__PROMPT__
Could you output the entire listing without altering anything?

__GIVEN INFORMATION__
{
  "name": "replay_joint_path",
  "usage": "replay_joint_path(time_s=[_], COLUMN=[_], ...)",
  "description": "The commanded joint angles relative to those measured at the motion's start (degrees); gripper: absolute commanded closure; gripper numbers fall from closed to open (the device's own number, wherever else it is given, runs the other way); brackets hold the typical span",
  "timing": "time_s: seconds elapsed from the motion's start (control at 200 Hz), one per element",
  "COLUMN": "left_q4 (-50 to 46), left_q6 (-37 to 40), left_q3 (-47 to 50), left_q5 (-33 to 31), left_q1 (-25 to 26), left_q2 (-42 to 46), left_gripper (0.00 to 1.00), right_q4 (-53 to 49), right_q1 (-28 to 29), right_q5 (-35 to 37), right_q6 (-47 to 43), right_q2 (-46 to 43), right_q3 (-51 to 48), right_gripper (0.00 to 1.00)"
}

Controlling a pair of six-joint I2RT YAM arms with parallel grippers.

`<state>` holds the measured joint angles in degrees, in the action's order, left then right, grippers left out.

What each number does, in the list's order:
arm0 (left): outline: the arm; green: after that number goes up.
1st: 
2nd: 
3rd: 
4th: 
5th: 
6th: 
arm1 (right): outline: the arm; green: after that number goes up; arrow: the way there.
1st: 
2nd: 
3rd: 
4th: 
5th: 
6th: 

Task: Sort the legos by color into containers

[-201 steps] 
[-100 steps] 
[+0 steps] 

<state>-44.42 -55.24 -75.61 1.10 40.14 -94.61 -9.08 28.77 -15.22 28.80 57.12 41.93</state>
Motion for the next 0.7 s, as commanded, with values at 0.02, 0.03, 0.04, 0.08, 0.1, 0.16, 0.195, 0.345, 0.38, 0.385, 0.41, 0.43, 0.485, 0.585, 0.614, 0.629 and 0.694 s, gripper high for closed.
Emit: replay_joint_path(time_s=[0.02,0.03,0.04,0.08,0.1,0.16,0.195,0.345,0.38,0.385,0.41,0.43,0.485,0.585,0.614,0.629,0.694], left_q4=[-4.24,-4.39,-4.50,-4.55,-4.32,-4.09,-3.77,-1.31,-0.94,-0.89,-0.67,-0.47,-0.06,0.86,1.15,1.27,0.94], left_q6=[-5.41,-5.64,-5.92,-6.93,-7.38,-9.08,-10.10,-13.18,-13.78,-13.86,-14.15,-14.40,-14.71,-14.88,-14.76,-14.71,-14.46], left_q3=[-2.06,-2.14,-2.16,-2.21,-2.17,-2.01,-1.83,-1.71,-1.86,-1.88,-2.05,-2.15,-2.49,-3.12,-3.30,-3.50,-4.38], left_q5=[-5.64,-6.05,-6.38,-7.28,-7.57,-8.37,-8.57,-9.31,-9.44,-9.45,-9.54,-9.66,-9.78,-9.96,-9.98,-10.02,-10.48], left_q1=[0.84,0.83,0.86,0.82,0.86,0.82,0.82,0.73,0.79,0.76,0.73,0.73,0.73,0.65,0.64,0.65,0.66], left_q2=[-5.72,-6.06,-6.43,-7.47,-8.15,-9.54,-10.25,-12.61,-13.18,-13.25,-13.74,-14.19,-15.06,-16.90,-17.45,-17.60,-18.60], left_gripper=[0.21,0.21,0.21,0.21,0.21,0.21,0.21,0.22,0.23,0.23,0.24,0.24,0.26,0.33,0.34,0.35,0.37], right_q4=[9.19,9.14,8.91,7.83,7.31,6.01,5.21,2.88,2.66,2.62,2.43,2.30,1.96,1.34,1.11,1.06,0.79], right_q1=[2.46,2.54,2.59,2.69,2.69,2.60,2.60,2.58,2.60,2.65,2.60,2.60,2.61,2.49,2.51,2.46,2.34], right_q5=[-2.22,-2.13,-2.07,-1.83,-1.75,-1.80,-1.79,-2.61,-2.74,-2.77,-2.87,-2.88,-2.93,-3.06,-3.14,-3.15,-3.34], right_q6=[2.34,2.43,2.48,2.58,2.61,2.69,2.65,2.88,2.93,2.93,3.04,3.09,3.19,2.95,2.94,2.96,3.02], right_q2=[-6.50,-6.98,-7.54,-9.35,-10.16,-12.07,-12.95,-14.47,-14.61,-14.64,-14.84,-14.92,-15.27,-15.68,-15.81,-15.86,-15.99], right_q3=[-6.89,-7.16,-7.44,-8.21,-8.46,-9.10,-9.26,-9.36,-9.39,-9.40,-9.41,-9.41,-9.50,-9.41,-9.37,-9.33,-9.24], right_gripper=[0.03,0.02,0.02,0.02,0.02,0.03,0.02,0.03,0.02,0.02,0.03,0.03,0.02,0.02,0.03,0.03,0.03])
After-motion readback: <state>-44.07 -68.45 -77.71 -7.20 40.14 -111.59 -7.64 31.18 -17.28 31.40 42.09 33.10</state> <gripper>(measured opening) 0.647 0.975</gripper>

__ANSWER TO THIS TASK__
{
  "name": "replay_joint_path",
  "usage": "replay_joint_path(time_s=[_], COLUMN=[_], ...)",
  "description": "The commanded joint angles relative to those measured at the motion's start (degrees); gripper: absolute commanded closure; gripper numbers fall from closed to open (the device's own number, wherever else it is given, runs the other way); brackets hold the typical span",
  "timing": "time_s: seconds elapsed from the motion's start (control at 200 Hz), one per element",
  "COLUMN": "left_q4 (-50 to 46), left_q6 (-37 to 40), left_q3 (-47 to 50), left_q5 (-33 to 31), left_q1 (-25 to 26), left_q2 (-42 to 46), left_gripper (0.00 to 1.00), right_q4 (-53 to 49), right_q1 (-28 to 29), right_q5 (-35 to 37), right_q6 (-47 to 43), right_q2 (-46 to 43), right_q3 (-51 to 48), right_gripper (0.00 to 1.00)"
}

Controlling a pair of six-joint I2RT YAM arms with parallel grippers.

`<state>` holds the measured joint angles in degrees, in the action's order, left then right, grippers left out.

What each number does, in the list's order:
arm0 (left): outline: the arm; green: after that number goes up.
1st: 
2nd: 
3rd: 
4th: 
5th: 
6th: 
arm1 (right): outline: the arm; green: after that number goes up; arrow: the way there.
1st: 
2nd: 
3rd: 
4th: 
5th: 
6th: 

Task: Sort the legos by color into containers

[-201 steps] 
[-100 steps] 
[+0 steps] 

<state>-44.42 -55.24 -75.61 1.10 40.14 -94.61 -9.08 28.77 -15.22 28.80 57.12 41.93</state>
Motion for the next 0.7 s, as commanded, with values at 0.02, 0.03, 0.04, 0.08, 0.1, 0.16, 0.195, 0.345, 0.38, 0.385, 0.41, 0.43, 0.485, 0.585, 0.614, 0.629 and 0.694 s, gripper high for closed.
Emit: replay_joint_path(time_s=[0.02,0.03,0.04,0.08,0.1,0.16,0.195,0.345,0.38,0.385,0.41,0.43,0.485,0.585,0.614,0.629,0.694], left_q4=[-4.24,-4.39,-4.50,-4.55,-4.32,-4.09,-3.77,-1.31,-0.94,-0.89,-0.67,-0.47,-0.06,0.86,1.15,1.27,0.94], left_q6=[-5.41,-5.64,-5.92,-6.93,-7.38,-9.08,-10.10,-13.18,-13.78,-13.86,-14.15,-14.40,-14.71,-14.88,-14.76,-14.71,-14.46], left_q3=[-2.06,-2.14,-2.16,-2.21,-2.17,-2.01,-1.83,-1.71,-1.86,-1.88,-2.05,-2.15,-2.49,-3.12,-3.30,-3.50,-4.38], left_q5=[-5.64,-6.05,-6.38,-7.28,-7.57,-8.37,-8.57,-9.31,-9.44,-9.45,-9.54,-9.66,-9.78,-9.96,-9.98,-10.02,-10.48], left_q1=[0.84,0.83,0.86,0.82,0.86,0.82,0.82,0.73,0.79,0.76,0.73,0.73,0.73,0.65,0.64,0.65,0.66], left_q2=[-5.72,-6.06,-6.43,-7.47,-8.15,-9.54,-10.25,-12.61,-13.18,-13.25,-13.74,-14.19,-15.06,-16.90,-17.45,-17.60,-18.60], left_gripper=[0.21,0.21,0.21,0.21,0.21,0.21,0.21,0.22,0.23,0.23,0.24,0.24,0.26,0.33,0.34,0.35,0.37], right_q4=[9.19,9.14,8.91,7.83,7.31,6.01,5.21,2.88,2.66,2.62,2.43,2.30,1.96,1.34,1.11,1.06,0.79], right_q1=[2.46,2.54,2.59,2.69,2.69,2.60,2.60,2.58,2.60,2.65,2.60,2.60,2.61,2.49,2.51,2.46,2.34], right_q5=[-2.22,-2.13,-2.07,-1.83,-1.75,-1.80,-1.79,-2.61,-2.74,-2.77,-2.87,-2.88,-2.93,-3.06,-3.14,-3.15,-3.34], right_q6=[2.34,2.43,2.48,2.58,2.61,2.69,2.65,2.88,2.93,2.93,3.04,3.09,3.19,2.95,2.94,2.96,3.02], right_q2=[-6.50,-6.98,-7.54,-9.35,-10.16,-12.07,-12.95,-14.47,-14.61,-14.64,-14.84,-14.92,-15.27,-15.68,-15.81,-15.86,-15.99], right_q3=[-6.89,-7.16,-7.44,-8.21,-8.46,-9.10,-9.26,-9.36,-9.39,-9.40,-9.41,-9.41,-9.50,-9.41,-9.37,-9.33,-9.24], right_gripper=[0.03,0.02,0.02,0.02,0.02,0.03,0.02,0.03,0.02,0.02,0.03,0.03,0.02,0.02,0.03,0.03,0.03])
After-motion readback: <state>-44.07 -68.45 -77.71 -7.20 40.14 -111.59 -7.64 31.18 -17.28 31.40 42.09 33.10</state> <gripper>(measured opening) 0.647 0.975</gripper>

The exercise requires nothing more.